Historical research in the time of the Anthropocene: can climate data help us read the past?

Oxford Martin School 22 hours ago

Patricia Clavin’s research explores how economic and social issues took on as much importance as familiar concerns of border protection and weapons’ control in European and global order. Patricia holds the statutory chair in Modern History in the History Faculty, and is a Professorial Fellow at Worcester College.

In 2015 she was awarded both the British Academy Medal which ‘recognizes outstanding achievement that has transformed the field of study in any of the disciplines supported by the Academy’ for her work on international institutions, and Major Leverhulme Research Fellowship to research human security.

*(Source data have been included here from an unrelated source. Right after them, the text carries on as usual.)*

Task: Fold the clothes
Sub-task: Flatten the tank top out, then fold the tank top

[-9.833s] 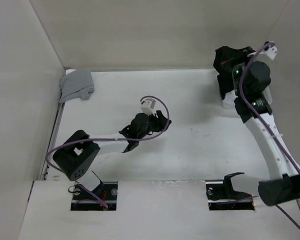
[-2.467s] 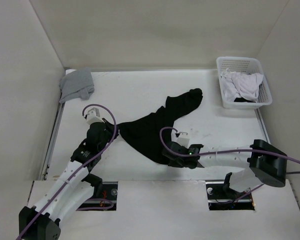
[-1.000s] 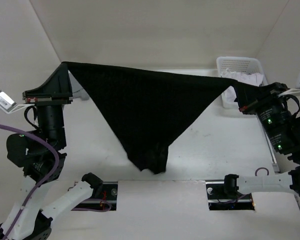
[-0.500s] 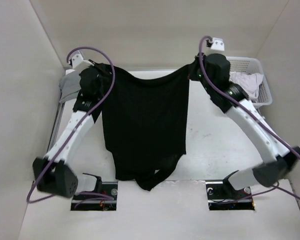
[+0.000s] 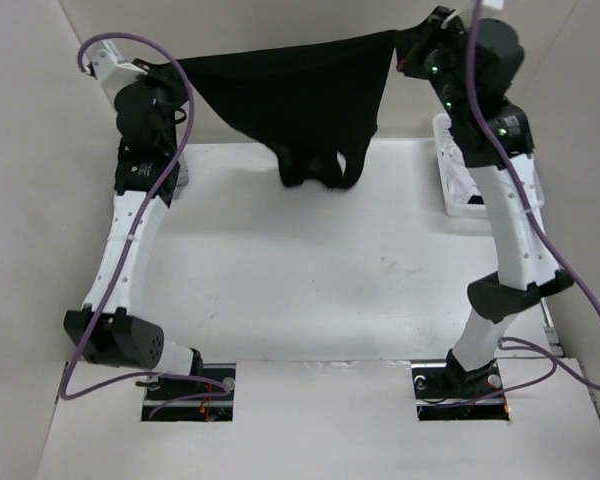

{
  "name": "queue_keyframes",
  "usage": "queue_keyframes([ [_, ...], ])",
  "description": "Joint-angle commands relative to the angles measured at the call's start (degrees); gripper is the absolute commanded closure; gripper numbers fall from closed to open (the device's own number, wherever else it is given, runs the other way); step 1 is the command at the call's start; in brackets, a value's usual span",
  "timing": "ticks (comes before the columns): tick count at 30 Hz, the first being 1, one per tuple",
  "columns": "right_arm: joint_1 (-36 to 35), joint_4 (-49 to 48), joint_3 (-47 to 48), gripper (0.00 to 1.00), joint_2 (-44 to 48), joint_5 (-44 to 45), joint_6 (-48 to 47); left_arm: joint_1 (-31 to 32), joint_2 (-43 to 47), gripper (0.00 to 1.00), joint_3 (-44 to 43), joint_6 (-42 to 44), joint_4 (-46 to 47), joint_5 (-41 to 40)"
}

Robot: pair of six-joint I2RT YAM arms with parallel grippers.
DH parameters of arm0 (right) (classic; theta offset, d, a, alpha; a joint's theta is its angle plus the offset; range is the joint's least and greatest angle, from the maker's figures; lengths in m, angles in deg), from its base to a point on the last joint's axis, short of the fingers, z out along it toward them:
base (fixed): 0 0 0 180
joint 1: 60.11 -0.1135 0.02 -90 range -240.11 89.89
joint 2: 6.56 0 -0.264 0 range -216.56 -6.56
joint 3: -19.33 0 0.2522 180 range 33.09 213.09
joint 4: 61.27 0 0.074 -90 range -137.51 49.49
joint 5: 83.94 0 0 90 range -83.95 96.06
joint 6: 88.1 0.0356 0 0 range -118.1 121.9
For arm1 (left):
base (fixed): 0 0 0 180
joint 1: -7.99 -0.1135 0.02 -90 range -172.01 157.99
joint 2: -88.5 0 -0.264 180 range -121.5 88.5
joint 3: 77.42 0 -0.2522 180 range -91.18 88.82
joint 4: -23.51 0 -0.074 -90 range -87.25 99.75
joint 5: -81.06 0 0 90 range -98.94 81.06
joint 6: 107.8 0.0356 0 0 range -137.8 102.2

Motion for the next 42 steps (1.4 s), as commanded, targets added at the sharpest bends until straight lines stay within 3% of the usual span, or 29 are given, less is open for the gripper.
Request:
queue_keyframes([
  [1,-0.25,2.37,1.59,1.0,3.37,-0.4,-1.62,-0.51,5.23,0.99,-0.67,1.08,2.51,2.28],
  [4,-0.33,-0.33,-10.33,1.0,9.07,-0.05,-1.62,0.46,8.83,0.99,5.56,0.47,3.73,1.49],
  [8,-0.68,-8.32,-33.78,1.0,19.78,0.74,0.04,2.39,14.63,0.99,17.42,-1.02,5.23,-0.44],
  [15,-8.75,-19.59,-79.67,1.0,42.28,1.0,9.62,10.47,35.08,0.99,50.27,-3.75,4.54,-6.85],
  [18,-16.21,-18.81,-94.97,1.0,50.98,2.58,14.18,13.9,50.62,0.99,61.28,-4.36,-6.23,-9.31],
  [22,-28.78,-11.01,-109.58,1.0,62.5,3.37,25.06,16.28,71.9,0.98,64.21,-7.17,-29.34,-12.65],
  [26,-40.74,-1.95,-114.61,1.0,71.65,6.0,36.76,17.33,77.92,0.97,60.88,-10.86,-43.18,-12.22],
  [29,-48.48,3.5,-114.18,1.0,74.83,9.69,42.49,19.71,76.79,0.96,60.78,-14.73,-44.77,-11.52],
  [32,-51.48,4.92,-111.73,0.99,72.74,13.3,43.21,19.89,72.58,0.96,61.66,-15.27,-41.54,-12.13],
  [35,-46.59,1.78,-108.04,0.99,67.3,13.58,37.08,19.19,66.09,0.96,61.57,-14.39,-33.48,-12.75],
  [42,-16.02,-16.59,-96.89,1.0,47.0,-1.26,16.77,13.92,42.46,0.97,56.32,-11.4,-6.14,-13.99],
])
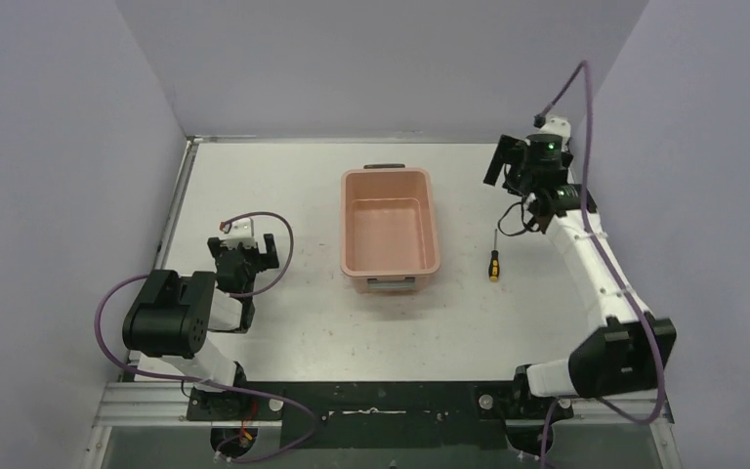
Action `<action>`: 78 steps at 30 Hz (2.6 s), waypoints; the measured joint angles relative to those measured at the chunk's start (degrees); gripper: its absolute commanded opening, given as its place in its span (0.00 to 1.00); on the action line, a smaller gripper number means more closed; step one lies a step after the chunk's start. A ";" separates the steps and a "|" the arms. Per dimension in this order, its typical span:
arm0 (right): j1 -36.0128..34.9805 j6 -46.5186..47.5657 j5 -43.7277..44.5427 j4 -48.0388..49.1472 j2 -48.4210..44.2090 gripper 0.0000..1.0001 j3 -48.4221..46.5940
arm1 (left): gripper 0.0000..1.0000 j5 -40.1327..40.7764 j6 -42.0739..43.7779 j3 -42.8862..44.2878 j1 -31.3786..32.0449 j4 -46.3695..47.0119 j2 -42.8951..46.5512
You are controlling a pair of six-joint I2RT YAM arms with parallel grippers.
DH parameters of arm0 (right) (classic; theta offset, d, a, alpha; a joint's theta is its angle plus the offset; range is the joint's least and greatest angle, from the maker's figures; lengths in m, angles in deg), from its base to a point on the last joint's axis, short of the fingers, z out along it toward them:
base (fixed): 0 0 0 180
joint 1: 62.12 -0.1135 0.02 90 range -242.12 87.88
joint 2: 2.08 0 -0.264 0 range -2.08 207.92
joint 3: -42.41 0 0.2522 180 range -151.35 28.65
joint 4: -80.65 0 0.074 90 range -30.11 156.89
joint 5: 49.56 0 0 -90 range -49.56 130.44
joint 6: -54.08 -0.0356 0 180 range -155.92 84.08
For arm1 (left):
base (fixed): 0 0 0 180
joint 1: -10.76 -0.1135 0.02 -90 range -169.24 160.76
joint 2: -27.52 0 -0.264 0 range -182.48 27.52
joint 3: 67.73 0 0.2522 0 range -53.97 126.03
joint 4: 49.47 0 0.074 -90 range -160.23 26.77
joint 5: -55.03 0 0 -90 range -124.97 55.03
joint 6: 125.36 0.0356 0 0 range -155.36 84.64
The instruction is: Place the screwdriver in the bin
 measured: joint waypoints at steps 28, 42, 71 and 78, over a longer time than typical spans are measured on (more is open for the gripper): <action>0.72 2.91 -1.51 -15.74 31.39 0.00 3.82 | 0.97 -0.15 0.00 0.02 -0.02 0.00 -0.02; -26.36 -4.81 8.46 -19.61 13.11 0.00 -36.33 | 0.97 -0.15 -0.02 0.02 -0.07 0.00 -0.02; -34.56 -13.55 2.93 -14.73 47.63 0.09 -18.27 | 0.97 -0.17 0.00 0.02 -0.26 0.00 -0.02; -34.10 -13.86 2.49 -14.23 47.65 0.82 -18.27 | 0.97 -0.17 0.00 0.02 -0.26 0.00 -0.02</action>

She is a Fellow of the British Academy and the Royal Historical Society and a Foreign Member of the Norwegian Academy of Science and Letters. She is an Associated Researcher at the Centre Marc Bloch Berlin, and a member of the ‘Fate of Nations’ group on global commodities at NTNU. She serves on the Editorial Board of the journal Past & Present.

Over the past few decades historians have investigated paleoclimate data seeking answers to long-standing questions in the premodern world that may be linked to climate variability.

At the same time, scientists have sought to find in historical knowledge keys to better understand the impact of climate on societies. Have these collaborations enhanced our understanding of climate’s role in shaping the human past?

In this talk, Professor Di Cosmo, Luce Foundation Professor in East Asian Studies in Institute for Advanced Study at Princeton, will examine the results yielded by interdisciplinary research on climate and history, and the issues they raise in terms of methodology, theoretical assumptions, and the general goals of a climatic “turn” in historical research.

This was a joint event with the Oxford Martin Programme on Changing Global Orders, the Oxford Centre for European History and the Oxford Centre for Global History.